Headerless Audio Formats

When sending "headerless" audio data such as raw PCM data, set the audio format as follows:

Interface
How to Set Audio Format
Synchronous/Asynchronous HTTPSpecify an audio format name like LSB16K in the c parameter.
WebSocketSpecify an audio format name like LSB16K as the first argument of the s command.

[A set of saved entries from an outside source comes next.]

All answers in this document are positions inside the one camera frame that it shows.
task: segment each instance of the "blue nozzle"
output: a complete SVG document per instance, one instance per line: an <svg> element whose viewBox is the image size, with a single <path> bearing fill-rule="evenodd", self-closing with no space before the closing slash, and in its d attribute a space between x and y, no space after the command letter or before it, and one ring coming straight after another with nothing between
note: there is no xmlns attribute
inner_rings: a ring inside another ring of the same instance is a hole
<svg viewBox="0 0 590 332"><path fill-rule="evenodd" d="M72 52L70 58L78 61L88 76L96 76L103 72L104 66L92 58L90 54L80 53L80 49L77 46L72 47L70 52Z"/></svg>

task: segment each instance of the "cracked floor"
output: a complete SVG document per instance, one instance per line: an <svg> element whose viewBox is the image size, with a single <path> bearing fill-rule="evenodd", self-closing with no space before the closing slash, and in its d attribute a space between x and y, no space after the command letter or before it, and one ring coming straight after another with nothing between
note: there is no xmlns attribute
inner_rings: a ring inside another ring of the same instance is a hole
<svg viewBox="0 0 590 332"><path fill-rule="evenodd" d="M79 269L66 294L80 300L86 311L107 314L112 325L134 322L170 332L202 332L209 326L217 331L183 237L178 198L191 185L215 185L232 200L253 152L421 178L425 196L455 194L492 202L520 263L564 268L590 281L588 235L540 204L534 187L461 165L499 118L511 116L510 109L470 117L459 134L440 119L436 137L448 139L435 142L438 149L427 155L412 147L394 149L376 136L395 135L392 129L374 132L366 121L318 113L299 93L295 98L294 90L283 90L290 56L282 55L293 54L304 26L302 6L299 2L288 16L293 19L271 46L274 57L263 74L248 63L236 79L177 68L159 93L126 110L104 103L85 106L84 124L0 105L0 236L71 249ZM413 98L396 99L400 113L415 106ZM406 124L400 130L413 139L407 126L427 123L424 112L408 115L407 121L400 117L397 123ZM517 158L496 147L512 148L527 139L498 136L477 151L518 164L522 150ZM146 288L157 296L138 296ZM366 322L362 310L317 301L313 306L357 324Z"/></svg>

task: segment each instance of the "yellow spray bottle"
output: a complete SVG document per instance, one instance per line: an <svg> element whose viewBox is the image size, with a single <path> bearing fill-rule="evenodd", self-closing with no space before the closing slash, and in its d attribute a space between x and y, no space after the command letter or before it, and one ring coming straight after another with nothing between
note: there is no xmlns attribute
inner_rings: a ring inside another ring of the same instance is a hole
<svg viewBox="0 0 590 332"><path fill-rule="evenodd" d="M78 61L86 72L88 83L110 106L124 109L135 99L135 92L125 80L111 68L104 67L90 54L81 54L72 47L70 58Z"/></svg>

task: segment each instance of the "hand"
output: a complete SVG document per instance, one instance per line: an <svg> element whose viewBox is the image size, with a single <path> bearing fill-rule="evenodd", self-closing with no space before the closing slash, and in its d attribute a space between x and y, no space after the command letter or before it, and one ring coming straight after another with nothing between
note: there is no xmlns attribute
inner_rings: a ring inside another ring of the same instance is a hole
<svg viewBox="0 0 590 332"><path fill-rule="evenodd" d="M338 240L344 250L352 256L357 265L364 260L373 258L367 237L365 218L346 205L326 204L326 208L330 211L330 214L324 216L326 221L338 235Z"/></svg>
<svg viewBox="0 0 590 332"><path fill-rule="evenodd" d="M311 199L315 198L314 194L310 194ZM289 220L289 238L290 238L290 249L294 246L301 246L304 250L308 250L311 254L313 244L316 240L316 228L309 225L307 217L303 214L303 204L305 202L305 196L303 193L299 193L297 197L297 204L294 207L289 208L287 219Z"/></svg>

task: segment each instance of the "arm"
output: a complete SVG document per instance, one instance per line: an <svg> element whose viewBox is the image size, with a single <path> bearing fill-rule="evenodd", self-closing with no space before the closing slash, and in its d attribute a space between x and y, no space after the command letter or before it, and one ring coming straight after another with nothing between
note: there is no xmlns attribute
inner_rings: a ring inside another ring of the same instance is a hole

The audio format names corresponding to encoding and sampling rates are as follows:

EncodingSampling FrequencyNumber of ChannelsAudio Format Name
PCM Signed 16-bit little-endian8kHz1LSB8K
PCM Signed 16-bit little-endian11kHz1LSB11K
PCM Signed 16-bit little-endian16kHz1LSB16K
PCM Signed 16-bit little-endian22kHz1LSB22K
PCM Signed 16-bit little-endian32kHz1LSB32K
PCM Signed 16-bit little-endian44.1kHz1LSB44K
PCM Signed 16-bit little-endian48kHz1LSB48K
PCM Signed 16-bit big-endian8kHz1MSB8K
PCM Signed 16-bit big-endian11kHz1MSB11K
PCM Signed 16-bit big-endian16kHz1MSB16K
PCM Signed 16-bit big-endian22kHz1MSB22K
PCM Signed 16-bit big-endian32kHz1MSB32K
PCM Signed 16-bit big-endian44.1kHz1MSB44K
PCM Signed 16-bit big-endian48kHz1MSB48K
mu-Law 8-bit8kHz1MULAW
A-Law 8-bit8kHz1ALAW

Example for Synchronous HTTP Interface

Here's an example using curl to send PCM data with a sampling rate of 16kHz, 16-bit quantization, mono, and little-endian. In this case, specify LSB16K in the c parameter.

curl https://acp-api.amivoice.com/v1/recognize \
-F u={APP_KEY} \
-F d=grammarFileNames=-a-general \
-F c=LSB16K \
-F a=@test-16k.pcm

Example for Asynchronous HTTP Interface

Here's an example using curl to send PCM data with a sampling rate of 16kHz, 16-bit quantization, mono, and little-endian. In this case, specify LSB16K in the c parameter.

curl https://acp-api-async.amivoice.com/v1/recognitions \
-F u={APP_KEY} \
-F d=grammarFileNames=-a-general \
-F c=LSB16K \
-F a=@test-16k.pcm
note

Except for the endpoint, this is the same as the synchronous HTTP interface.

Example for WebSocket Interface

Here we're sending PCM data with a sampling rate of 16kHz, 16-bit quantization, mono, and little-endian. In this case, specify LSB16K in the s command.

s LSB16K -a-general
note

The s command in the WebSocket interface also sets other parameters. For details, please see Starting a Recognition Request and the reference for s Command Response Packet.

caution

If you specify an audio format like 8K or 16K (which are for audio files with headers) for headerless audio, it will attempt to read a header and fail. When header reading fails, it will be treated as LSB16K. When sending headerless audio data, always specify one of the strings listed in the Headerless Audio Formats section.